5 MORE Things Sage Partners Should Do on Twitter

We got a pretty good response to a post on the Juice Marketing blog last month called 5 Things Sage Partners Should Do On Twitter Right Now.  Those 5 tips were targeted at Twitter “newbies” that haven’t really spent much time using the popular social media platform.  So in this post, we’re following up with 5 MORE tips for Sage Partners that have kicked the tires a bit, spent some time on Twitter, and looking to squeeze a bit more out of it.

1. Create and Use Lists

If you’ve followed a good number of other users, you’ve probably noticed that your main Twitter stream can quickly fill up with a lot of “noise”, sales pitches, or idle banter which makes it difficult to find the stuff you really want to see and/or respond to.

Creating lists is a great way to filter out all that noise.

For instance, you can create lists for Customers, Competitors, Industry Leaders, and Star Wars Addicts.  Next, you simply add folks to the appropriate list.  Then when you want to see what all your fellow Star Wars Junkies have been talking about and sharing on Twitter, you simply select the Star Wars list and everything else is filtered out.

By the way, you can add Twitter users to a list whether you follow them or not.  This can be a good way of keeping tabs on the Twitter activity of your competitors without following them and revealing your stealthy, James Bond 007 spying techniques.

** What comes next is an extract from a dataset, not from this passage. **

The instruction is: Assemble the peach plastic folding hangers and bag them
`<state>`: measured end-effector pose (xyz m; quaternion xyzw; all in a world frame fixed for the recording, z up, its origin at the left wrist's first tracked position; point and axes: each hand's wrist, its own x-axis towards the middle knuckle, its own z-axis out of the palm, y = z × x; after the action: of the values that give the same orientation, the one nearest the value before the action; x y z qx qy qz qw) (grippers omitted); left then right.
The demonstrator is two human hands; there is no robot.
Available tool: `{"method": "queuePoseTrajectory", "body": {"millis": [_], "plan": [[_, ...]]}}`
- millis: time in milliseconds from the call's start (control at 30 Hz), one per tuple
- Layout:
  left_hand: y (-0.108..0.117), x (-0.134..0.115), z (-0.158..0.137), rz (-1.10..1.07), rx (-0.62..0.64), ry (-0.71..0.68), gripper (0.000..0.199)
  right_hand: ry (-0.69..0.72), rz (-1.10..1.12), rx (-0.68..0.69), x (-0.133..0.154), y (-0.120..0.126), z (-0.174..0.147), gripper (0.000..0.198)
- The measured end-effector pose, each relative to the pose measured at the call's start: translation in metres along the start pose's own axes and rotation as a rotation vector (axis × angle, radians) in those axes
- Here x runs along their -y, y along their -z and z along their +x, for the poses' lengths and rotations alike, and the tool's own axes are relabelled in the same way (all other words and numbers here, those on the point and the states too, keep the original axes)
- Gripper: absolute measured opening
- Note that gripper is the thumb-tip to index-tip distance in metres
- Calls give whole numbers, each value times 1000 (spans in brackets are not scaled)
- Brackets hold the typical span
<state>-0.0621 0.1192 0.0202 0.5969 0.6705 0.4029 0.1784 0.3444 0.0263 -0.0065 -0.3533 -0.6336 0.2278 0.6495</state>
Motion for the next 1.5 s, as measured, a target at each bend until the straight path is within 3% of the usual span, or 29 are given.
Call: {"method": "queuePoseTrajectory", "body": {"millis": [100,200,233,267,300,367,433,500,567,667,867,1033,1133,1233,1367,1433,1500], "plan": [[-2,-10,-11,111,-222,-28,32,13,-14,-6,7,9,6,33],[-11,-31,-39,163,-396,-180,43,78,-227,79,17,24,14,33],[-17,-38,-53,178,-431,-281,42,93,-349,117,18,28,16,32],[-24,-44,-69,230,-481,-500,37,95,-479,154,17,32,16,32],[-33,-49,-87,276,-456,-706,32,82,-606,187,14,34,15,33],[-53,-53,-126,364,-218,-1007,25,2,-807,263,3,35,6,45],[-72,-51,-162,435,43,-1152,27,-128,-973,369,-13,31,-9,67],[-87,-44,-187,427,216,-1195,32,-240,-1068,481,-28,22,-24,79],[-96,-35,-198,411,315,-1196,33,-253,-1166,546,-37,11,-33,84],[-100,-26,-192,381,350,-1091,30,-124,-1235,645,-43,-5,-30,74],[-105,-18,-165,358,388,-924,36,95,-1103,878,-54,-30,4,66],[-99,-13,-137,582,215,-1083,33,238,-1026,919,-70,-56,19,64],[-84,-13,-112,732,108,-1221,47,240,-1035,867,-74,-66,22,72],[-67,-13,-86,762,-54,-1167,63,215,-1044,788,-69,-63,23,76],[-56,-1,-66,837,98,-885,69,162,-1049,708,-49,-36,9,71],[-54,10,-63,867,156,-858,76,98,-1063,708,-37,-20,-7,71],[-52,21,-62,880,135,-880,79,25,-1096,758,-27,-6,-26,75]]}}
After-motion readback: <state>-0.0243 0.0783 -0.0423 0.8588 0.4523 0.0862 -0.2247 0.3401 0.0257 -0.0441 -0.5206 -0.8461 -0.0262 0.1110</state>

Here are the steps to creating a list, adding users, and filtering your Twitter stream:

a)      There are a couple of ways to create a new list.  The first way is to click the head and shoulders silhouette next to the search box on your Twitter home page, then click Lists from the drop down menu.  It looks like this:

Twitter Lists

b)      On the next screen (oddly enough, called “Lists”), click the Create List button.

Create Lists

c)      Give the list a name, an optional description, and determine whether this list is going to be private or public.  If private, only you can see the list.  If public, other Twitter users can see the list you’ve created and perhaps follow some of the folks there.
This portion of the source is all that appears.